In [266]:
import pandas as pd
from sqlalchemy import create_engine
from pathlib import Path
import logging
from django_countries import countries
logger =  logging.getLogger('notebook')

In [267]:
project_root = Path.cwd().parent
dataset = 'data/Cohort 4 Capstone Project - Dataset.xlsx'
data_path = Path.joinpath(project_root, dataset)
data_path

PosixPath('/Users/talentmatch/Documents/Projects/code_projects/katlego-engineering-c4-project/data/Cohort 4 Capstone Project - Dataset.xlsx')

In [268]:
class EverythinDataExtract:
    def __init__(self) -> None:
        self.data_path = data_path

    def merge_frames(self, path):
        logger.info("Standardising column names")
        path = self.data_path
        try: 
            frames = self._extract(path)
            if type(frames) == list and len(frames) > 0: 
                frame_cols = [frame.columns for frame in frames]
                prime_frame_cols = frame_cols[0]
                prime_frame_cols_lower = [col.lower() for col in prime_frame_cols]

                new_frames = []

                flag = {}
            
                for i, frame in enumerate(frames):
                    if [col.lower() for col in prime_frame_cols] == prime_frame_cols_lower:
                        frame.columns = prime_frame_cols_lower
                        new_frames.append(frame)
                    else: 
                        flag[i] = frame

                new_frame = pd.concat(new_frames, axis=0)

                logger.info("Column names successfully standardised.")

                return new_frame
        except Exception as e:
            logger.error(f"Column name standardisation failed due to {str(e)}")

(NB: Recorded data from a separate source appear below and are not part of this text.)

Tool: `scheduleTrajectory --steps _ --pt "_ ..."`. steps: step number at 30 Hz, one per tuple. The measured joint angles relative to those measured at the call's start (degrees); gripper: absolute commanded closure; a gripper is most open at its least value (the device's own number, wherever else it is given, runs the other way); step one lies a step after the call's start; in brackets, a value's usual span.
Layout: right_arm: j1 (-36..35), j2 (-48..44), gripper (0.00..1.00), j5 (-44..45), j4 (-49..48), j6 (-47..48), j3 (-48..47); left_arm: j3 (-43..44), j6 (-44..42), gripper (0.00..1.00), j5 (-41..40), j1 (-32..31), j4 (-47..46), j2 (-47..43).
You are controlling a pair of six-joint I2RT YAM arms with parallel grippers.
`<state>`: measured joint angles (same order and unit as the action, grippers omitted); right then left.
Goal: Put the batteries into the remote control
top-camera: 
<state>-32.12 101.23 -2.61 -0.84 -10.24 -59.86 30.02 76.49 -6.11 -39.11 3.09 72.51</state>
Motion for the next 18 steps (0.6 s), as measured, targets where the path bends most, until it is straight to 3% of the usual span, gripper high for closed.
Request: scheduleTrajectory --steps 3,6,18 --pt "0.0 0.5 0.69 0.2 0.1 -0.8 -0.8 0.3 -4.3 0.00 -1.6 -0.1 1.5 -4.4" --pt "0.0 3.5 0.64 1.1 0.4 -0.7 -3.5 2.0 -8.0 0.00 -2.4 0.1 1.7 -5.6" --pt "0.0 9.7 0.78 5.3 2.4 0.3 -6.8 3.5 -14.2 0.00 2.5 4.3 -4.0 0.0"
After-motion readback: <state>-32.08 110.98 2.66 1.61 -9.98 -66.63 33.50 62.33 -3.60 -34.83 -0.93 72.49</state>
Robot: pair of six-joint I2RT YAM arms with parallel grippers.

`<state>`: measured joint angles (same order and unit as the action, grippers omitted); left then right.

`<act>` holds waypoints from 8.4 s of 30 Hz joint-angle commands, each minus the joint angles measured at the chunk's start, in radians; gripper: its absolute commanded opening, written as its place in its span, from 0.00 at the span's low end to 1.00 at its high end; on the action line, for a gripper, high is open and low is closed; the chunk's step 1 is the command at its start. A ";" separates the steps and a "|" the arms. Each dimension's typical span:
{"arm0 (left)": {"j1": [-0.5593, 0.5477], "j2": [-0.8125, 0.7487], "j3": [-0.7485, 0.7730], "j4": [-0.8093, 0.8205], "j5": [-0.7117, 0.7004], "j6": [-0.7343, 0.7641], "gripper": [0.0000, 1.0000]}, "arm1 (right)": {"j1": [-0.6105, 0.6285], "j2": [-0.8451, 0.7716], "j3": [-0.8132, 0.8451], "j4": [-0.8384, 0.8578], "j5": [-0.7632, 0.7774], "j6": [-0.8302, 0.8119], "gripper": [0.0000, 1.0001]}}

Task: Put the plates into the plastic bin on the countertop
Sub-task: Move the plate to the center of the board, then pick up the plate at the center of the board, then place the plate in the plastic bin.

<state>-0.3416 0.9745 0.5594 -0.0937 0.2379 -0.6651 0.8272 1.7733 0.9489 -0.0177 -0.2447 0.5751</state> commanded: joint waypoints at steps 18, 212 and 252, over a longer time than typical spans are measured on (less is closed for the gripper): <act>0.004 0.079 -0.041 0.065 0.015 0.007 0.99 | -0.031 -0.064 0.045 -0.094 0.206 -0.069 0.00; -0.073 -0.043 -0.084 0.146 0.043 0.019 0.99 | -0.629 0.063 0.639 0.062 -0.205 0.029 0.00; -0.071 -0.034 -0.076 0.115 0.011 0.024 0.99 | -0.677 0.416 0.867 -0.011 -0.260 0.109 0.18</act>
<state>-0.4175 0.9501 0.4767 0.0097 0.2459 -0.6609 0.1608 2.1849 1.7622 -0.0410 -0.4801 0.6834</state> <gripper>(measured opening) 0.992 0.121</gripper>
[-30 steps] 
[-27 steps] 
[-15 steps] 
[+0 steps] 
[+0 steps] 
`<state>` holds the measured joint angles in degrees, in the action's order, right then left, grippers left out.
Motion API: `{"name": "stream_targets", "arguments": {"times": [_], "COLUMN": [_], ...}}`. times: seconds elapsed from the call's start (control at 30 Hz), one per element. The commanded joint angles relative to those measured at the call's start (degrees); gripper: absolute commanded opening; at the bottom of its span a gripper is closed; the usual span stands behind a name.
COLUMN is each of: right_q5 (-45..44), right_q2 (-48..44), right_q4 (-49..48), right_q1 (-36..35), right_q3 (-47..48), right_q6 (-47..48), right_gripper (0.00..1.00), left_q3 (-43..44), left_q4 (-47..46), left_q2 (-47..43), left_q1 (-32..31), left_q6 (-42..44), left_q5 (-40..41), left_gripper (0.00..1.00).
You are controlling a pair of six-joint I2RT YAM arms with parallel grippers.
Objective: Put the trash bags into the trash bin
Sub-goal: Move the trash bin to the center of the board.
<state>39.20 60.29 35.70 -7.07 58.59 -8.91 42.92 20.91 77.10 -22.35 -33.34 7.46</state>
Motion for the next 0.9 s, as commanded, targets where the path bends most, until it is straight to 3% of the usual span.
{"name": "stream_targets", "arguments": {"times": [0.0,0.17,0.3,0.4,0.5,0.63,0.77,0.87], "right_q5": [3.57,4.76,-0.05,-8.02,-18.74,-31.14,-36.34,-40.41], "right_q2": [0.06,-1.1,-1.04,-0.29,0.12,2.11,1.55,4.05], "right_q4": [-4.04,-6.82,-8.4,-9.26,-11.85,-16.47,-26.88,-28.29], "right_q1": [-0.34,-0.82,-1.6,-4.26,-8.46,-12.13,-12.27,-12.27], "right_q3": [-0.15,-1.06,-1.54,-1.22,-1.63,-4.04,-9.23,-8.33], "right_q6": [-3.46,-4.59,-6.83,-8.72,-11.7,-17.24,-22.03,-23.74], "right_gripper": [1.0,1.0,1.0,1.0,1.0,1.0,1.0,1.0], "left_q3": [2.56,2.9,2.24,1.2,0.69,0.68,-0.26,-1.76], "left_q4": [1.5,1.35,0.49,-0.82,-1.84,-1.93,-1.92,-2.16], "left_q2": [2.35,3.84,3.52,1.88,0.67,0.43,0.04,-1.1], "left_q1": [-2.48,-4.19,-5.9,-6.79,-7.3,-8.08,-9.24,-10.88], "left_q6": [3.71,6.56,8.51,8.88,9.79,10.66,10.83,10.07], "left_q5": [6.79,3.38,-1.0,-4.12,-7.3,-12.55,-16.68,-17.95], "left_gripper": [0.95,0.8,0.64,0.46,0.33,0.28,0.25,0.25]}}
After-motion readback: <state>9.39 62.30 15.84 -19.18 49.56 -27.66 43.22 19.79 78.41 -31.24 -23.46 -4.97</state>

    def _extract(self, path):
        logger.info("Uploading data")
        try:
            xls_file = pd.ExcelFile(self.data_path)
            sheets = xls_file.sheet_names
            names = ", ".join(str(name) for name in sheets)
            logger.info(f"Successfully uploaded {len(sheets)} named {names} from file.")
            frames = [xls_file.parse(sheet) for sheet in sheets]
            return frames
        except Exception as e: 
            logger.error("Cannot upload sheets from file")

In [269]:
class EverythinDataTransform:
    def __init__(self, hours_map, standard_cols, aims_map) -> None:
        self.frame = None
        self.hours_map = hours_map
        self.standard_cols = standard_cols
        self.aims_map = aims_map

    def clean_data(self, frame):
        short_names_df = self._map_short_column_names(frame)
        std_cols_df = self._standardise_columns(short_names_df)
        split_skills_df = self._split_skill_level(std_cols_df)
        mapped_aims = self._map_aim_categories(split_skills_df)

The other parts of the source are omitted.